Mas nem tudo será normal após a abertura da economia. O confronto com a crise económica e principalmente com o desemprego, que irá inevitavelmente aumentar, vai causar um enorme sofrimento e um acréscimo do número de casos de doenças psiquiátricas. Tenho bem presente, na minha memória, o desfilar dos rostos cerrados e entristecidos da última crise económica. Recordo-me de fitar com assombro as lágrimas de um idoso que humedeciam o tampo escuro da minha secretária. Com a mão trémula, estendia uma lista de medicamentos, pedindo para que eu escolhesse qual deles poderia deixar de tomar, pois o dinheiro não chegava para comprar todo o receituário.

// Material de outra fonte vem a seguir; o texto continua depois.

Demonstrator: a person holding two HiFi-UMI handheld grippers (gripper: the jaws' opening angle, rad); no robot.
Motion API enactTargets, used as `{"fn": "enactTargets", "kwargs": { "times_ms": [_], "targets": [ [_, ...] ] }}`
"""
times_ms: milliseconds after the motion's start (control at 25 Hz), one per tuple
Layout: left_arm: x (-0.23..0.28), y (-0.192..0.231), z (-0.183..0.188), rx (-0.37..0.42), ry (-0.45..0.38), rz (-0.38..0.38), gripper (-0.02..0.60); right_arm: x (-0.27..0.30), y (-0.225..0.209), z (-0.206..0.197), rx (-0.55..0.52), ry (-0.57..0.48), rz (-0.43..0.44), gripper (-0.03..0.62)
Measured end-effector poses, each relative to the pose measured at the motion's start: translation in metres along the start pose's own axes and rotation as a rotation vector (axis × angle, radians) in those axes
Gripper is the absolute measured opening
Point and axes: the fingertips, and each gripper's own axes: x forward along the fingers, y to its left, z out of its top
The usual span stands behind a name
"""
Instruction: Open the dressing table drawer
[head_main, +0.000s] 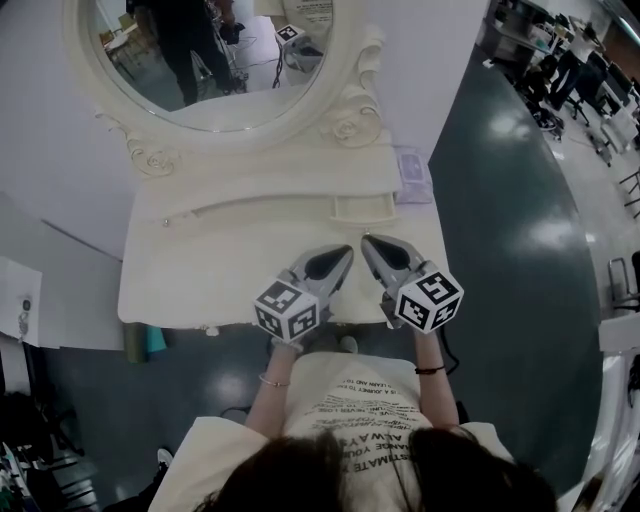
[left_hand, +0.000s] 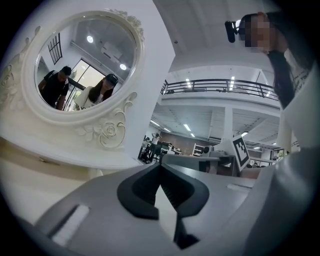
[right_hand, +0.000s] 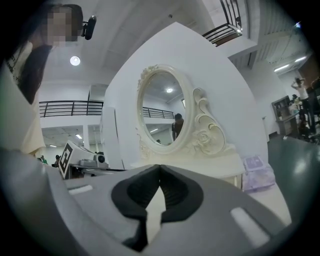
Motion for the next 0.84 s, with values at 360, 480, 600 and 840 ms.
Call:
{"fn": "enactTargets", "kwargs": {
  "times_ms": [360, 480, 600, 840],
  "targets": [
    [-0.002, -0.001, 0.004, 0.026, -0.009, 0.009, -0.002, 0.001, 0.000, 0.002, -0.009, -0.013, 0.010, 0.003],
    [-0.003, -0.001, 0.007, 0.035, -0.012, 0.011, -0.002, 0.001, 0.001, 0.006, -0.022, -0.020, 0.013, 0.003],
    [-0.002, -0.001, 0.010, 0.044, -0.015, 0.008, -0.002, 0.003, 0.001, 0.011, -0.039, -0.032, 0.017, 0.002],
    [-0.002, 0.000, 0.013, 0.054, -0.016, 0.001, -0.002, 0.007, 0.003, 0.016, -0.062, -0.045, 0.021, 0.002]
  ]
}}
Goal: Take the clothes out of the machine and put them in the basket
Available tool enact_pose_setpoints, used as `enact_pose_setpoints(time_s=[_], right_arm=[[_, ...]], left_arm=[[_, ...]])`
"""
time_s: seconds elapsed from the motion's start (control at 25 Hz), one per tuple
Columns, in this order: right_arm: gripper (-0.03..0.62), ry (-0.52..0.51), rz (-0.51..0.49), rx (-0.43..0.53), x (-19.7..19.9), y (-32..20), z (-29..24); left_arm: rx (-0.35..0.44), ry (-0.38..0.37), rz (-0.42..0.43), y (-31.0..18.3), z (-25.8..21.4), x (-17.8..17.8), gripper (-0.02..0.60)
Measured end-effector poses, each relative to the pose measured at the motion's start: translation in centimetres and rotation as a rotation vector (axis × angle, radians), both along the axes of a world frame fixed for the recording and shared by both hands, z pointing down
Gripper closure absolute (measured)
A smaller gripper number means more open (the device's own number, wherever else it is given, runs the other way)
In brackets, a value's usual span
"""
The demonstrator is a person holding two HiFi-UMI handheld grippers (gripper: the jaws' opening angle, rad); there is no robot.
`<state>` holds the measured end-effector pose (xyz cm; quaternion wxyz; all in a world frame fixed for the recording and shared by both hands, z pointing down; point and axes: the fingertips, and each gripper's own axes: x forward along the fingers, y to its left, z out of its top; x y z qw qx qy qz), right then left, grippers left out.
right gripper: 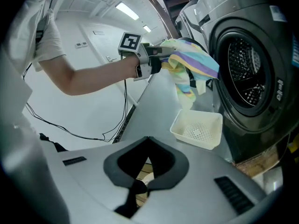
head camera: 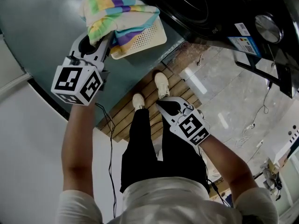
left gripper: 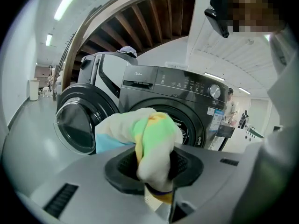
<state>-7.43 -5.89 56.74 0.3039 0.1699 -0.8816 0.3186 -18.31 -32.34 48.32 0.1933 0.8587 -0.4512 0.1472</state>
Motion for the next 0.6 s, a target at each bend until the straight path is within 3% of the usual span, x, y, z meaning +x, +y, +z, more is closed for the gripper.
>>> enact_pose_setpoints(time_s=[0.4, 0.6], right_arm=[[0.591, -0.002, -0.024, -0.015, 0.2, -1.8, -2.3], [0.591, 0.015, -0.024, -0.026, -0.2, -1.6, 1.1]], left_arm=[[-0.07, 0.012, -0.014, -0.2, 2.1, -0.3, 0.48], [-0.132, 0.032, 0.004, 1.2, 9.8, -0.5, 0.477]])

Lembro o olhar de revolta de pessoas que perderam quase tudo e passaram a contar ansiosamente os dias que faltavam para terminar o subsídio de desemprego, receando não poder sustentar a família. É muito difícil tratar uma depressão de alguém que está sem rendimentos e que caiu na malha do desemprego. Mas, mesmo para essas pessoas, é preciso transmitir esperança, dizendo-lhes que não estão sozinhas e que hão-de vir dias melhores.